The Impact of Medical Marijuana Access on the Health and Labor Supply of Older Adults

Monday, June 13, 2016: 3:00 PM
401 (Fisher-Bennett Hall)

Author(s): Lauren Hersch Nicholas; Catherine Maclean

Discussant: Dr. Tinna Laufey Asgeirsdottir

Decriminalization of marijuana for medicinal or recreational use is one of the most controversial issues in state and Federal drug policy.  Marijuana has been shown to alleviate chronic pain and nausea and stimulate appetite among patients with difficulty eating, offering a promising therapeutic option for many chronic illness patients.  However, any therapeutic gains must be weighed against the potential for adverse effects of broadened marijuana access including adverse physical and cognitive effects, public safety problems if users are driving or operating machinery under the influence, and greater recreational marijuana use. 

23 states and the District of Columbia have legalized medical marijuana since 1996.  However, the effects of these laws are largely unknown.  The economics literature has largely focused on unintended consequences of medical marijuana laws, with a particular focus on teenagers and young adults.  However, the therapeutic benefits of medical marijuana are likely concentrated among older adults, who have high rates of arthritis, back pain, and other conditions that respond to medical marijuana.  With nearly half of registered medical marijuana users age 50 and over, we study the effect of state medical marijuana laws (MML) on the prevalence of back pain, depressive symptoms, and labor supply among older adults.  

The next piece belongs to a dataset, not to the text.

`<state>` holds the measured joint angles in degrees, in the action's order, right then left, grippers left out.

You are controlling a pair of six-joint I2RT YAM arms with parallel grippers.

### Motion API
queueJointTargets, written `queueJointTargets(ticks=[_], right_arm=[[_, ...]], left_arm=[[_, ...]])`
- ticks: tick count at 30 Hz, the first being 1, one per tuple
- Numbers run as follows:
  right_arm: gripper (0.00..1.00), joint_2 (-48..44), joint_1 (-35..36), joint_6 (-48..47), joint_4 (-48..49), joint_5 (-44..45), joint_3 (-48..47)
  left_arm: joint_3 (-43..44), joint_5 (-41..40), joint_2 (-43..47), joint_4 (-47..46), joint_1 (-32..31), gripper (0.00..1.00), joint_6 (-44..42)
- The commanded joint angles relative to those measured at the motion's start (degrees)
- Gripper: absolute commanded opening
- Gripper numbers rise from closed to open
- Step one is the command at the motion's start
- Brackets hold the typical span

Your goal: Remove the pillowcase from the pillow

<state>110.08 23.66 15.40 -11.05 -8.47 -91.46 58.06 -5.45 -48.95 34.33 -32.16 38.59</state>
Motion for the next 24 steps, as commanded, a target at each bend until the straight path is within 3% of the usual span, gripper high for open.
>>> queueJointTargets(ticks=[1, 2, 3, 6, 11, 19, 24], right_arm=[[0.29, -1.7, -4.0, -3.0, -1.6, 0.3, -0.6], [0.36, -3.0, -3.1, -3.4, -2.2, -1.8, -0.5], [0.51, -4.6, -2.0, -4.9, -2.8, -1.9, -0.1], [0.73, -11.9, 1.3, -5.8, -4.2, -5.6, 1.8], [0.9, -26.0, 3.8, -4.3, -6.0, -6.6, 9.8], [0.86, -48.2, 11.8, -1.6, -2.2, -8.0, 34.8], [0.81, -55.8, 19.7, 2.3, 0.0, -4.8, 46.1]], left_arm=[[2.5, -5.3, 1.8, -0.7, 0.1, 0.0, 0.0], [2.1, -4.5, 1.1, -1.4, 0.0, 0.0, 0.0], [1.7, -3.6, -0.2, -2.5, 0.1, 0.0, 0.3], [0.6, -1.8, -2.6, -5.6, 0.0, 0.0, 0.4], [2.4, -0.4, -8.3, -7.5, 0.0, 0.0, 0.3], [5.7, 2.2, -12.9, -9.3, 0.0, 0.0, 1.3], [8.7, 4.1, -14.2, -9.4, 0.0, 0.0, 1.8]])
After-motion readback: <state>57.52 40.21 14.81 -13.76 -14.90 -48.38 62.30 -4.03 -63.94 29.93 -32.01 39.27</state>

We use nationally representative Health and Retirement Study panel survey data from 1992 – 2012 to estimate difference-in-differences regressions of respondent-level outcomes on state law changes.  Our intent-to-treat estimates suggest that legalizing medical marijuana decreases the share of older adults reporting back pain symptoms by 1.2 – 2 percentage points (p < 0.05) and increases the proportion working for pay by 1.5 percentage points (p < 0.10).  Findings are robust across a number of coding schemes used by other papers in the literature and persist across specifications with state or respondent-level fixed effects, and allowing separate time trends for states that ever adopt MMLs.  Subgroup analyses will test the impact of MMLs on patient populations most likely to benefit from marijuana access including those with chronic pain and current cancer treatments. 

The improvements in pain and labor supply are accompanied by a modest increase in depressive symptoms including a 1.2 percentage point decrease in the probability of feeling happy in the past two weeks (p < 0.01) and a 0.7 percentage point increase in feeling depressed (p < 0.10 Our results indicate that access to medical marijuana has benefits for older adults, though there may be unintended health consequences from changing the way pain is treated in this population.